▸ EXERCISE REQUIREMENTS: Copy every line of the data exactly, leaving nothing out.

[EXERCISE DATA — start]

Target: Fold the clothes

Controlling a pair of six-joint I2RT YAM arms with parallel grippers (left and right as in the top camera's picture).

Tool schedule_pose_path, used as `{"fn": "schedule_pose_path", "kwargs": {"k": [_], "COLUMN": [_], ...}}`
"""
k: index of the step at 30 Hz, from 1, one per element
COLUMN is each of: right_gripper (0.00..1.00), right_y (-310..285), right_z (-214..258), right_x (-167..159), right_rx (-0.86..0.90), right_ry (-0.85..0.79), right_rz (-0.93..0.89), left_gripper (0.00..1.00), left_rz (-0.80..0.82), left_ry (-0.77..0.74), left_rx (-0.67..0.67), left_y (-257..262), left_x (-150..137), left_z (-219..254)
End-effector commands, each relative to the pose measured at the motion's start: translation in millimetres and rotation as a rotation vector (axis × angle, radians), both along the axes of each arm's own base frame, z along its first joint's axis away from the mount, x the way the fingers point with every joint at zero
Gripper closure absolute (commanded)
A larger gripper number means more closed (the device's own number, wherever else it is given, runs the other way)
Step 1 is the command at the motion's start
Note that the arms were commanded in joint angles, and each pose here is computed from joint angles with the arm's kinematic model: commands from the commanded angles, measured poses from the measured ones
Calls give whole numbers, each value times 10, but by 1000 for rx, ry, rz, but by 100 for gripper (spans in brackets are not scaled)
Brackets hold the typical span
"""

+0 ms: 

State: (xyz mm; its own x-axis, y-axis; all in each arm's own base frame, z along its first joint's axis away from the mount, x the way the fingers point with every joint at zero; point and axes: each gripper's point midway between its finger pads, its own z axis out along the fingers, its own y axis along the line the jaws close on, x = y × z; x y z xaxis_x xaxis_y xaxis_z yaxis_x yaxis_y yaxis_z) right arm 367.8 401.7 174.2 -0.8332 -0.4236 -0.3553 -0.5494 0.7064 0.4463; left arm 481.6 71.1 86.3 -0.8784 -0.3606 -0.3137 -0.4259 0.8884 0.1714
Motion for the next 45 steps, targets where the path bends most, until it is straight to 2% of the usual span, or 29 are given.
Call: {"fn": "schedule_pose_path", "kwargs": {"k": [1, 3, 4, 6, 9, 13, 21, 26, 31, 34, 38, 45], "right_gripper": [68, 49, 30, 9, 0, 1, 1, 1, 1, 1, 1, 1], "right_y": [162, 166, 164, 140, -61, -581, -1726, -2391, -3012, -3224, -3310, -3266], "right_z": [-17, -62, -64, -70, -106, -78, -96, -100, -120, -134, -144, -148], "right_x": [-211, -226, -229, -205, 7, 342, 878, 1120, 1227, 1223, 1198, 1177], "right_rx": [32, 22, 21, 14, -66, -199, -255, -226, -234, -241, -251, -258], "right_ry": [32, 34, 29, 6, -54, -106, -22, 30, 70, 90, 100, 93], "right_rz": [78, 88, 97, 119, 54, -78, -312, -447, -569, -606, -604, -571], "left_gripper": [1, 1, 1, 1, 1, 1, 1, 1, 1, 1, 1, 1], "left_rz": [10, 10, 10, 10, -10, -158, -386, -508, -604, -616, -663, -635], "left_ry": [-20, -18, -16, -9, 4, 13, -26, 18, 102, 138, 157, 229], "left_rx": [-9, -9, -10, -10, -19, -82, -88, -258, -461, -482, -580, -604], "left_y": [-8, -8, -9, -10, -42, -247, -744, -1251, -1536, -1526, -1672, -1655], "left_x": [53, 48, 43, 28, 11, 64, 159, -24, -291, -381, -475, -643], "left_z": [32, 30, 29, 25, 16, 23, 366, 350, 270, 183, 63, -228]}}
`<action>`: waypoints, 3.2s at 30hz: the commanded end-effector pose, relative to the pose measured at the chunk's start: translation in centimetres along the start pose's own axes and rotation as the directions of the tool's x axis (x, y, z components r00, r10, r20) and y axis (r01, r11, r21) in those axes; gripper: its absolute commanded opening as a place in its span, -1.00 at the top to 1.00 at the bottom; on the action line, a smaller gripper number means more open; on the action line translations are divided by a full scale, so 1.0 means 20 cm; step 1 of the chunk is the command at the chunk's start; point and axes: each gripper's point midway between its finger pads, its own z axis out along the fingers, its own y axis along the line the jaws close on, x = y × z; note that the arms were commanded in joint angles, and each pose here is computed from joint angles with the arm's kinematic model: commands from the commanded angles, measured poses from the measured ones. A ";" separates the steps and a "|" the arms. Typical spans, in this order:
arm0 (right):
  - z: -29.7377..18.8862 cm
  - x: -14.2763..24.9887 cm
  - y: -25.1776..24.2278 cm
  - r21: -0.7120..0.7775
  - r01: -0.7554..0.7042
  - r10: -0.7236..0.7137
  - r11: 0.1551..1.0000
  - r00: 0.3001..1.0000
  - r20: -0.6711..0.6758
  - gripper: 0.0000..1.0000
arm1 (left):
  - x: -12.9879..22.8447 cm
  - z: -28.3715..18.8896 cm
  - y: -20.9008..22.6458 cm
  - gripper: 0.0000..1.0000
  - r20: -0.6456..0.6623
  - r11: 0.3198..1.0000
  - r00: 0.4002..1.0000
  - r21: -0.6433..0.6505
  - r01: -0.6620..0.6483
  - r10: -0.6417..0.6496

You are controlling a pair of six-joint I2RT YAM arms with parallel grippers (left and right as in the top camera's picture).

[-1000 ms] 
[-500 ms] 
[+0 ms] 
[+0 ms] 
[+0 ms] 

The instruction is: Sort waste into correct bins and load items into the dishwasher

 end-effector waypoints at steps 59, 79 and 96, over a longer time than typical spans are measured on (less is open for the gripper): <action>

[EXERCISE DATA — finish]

▸ TASK RESPONSE:
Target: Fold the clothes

Controlling a pair of six-joint I2RT YAM arms with parallel grippers (left and right as in the top camera's picture).

Tool schedule_pose_path, used as `{"fn": "schedule_pose_path", "kwargs": {"k": [_], "COLUMN": [_], ...}}`
"""
k: index of the step at 30 Hz, from 1, one per element
COLUMN is each of: right_gripper (0.00..1.00), right_y (-310..285), right_z (-214..258), right_x (-167..159), right_rx (-0.86..0.90), right_ry (-0.85..0.79), right_rz (-0.93..0.89), left_gripper (0.00..1.00), left_rz (-0.80..0.82), left_ry (-0.77..0.74), left_rx (-0.67..0.67), left_y (-257..262), left_x (-150..137), left_z (-219..254)
End-effector commands, each relative to the pose measured at the motion's start: translation in millimetres and rotation as a rotation vector (axis × angle, radians), both along the axes of each arm's own base frame, z along its first joint's axis away from the mount, x the way the fingers point with every joint at zero
Gripper closure absolute (commanded)
A larger gripper number means more closed (the device's own number, wherever else it is given, runs the other way)
Step 1 is the command at the motion's start
Note that the arms were commanded in joint angles, and each pose here is computed from joint angles with the arm's kinematic model: commands from the commanded angles, measured poses from the measured ones
Calls give whole numbers, each value times 10, but by 1000 for rx, ry, rz, but by 100 for gripper (spans in brackets are not scaled)
Brackets hold the typical span
"""

+0 ms: 

State: (xyz mm; its own x-axis, y-axis; all in each arm's own base frame, z along its first joint's axis away from the mount, x the way the fingers point with every joint at zero; point and axes: each gripper's point midway between its finger pads, its own z axis out along the fingers, its own y axis along the line the jaws close on, x = y × z; x y z xaxis_x xaxis_y xaxis_z yaxis_x yaxis_y yaxis_z) right arm 367.8 401.7 174.2 -0.8332 -0.4236 -0.3553 -0.5494 0.7064 0.4463; left arm 481.6 71.1 86.3 -0.8784 -0.3606 -0.3137 -0.4259 0.8884 0.1714
Motion for the next 45 steps, targets where the path bends most, until it is straight to 2% of the usual span, or 29 are given.
Call: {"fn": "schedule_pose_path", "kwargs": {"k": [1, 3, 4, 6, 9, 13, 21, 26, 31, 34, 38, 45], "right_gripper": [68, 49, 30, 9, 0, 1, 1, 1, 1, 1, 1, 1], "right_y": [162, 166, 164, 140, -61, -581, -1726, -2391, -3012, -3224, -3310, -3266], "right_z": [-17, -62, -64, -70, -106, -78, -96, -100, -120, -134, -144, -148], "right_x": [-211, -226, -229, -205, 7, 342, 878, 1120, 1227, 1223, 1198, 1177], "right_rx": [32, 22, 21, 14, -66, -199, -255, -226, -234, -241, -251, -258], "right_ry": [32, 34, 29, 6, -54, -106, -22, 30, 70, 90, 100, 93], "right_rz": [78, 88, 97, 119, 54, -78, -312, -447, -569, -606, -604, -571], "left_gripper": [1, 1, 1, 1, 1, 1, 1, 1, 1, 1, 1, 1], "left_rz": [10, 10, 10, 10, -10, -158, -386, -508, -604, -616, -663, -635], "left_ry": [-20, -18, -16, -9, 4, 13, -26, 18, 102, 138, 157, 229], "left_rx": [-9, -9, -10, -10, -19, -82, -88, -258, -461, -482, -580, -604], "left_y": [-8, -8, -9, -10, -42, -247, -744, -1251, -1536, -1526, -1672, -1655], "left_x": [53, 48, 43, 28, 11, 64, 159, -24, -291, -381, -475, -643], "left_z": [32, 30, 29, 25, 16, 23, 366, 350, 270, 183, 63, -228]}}
`<action>`: waypoints, 3.2s at 30hz: the commanded end-effector pose, relative to the pose measured at the chunk's start: translation in centimetres along the start pose's own axes and rotation as the directions of the tool's x axis (x, y, z components r00, r10, r20) and y axis (r01, r11, r21) in those axes; gripper: its absolute commanded opening as a place in its span, -1.00 at the top to 1.00 at the bottom; on the action line, a smaller gripper number means more open; on the action line translations are divided by a full scale, so 1.0 means 20 cm; step 1 of the chunk is the command at the chunk's start; point and axes: each gripper's point midway between its finger pads, its own z axis out along the fingers, its own y axis along the line the jaws close on, x = y × z; note that the arms were commanded in joint angles, and each pose here is computed from joint angles with the arm's kinematic model: commands from the commanded angles, measured poses from the measured ones. A ";" separates the steps and a "|" the arms. Typical spans, in this order:
arm0 (right):
  - z: -29.7377..18.8862 cm
  - x: -14.2763..24.9887 cm
  - y: -25.1776..24.2278 cm
  - r21: -0.7120..0.7775
  - r01: -0.7554..0.7042
  - r10: -0.7236..0.7137
  - r11: 0.1551..1.0000
  - r00: 0.3001..1.0000
  - r20: -0.6711..0.6758
  - gripper: 0.0000..1.0000
arm1 (left):
  - x: -12.9879..22.8447 cm
  - z: -28.3715..18.8896 cm
  - y: -20.9008..22.6458 cm
  - gripper: 0.0000..1.0000
  - r20: -0.6456..0.6623
  - r11: 0.3198..1.0000
  - r00: 0.4002..1.0000
  - r21: -0.6433..0.6505
  - r01: -0.6620..0.6483
  - r10: -0.6417..0.6496

You are controlling a pair of six-joint I2RT YAM arms with parallel grippers (left and right as in the top camera's picture).

[-1000 ms] 
[-500 ms] 
[+0 ms] 
[+0 ms] 
[+0 ms] 

The instruction is: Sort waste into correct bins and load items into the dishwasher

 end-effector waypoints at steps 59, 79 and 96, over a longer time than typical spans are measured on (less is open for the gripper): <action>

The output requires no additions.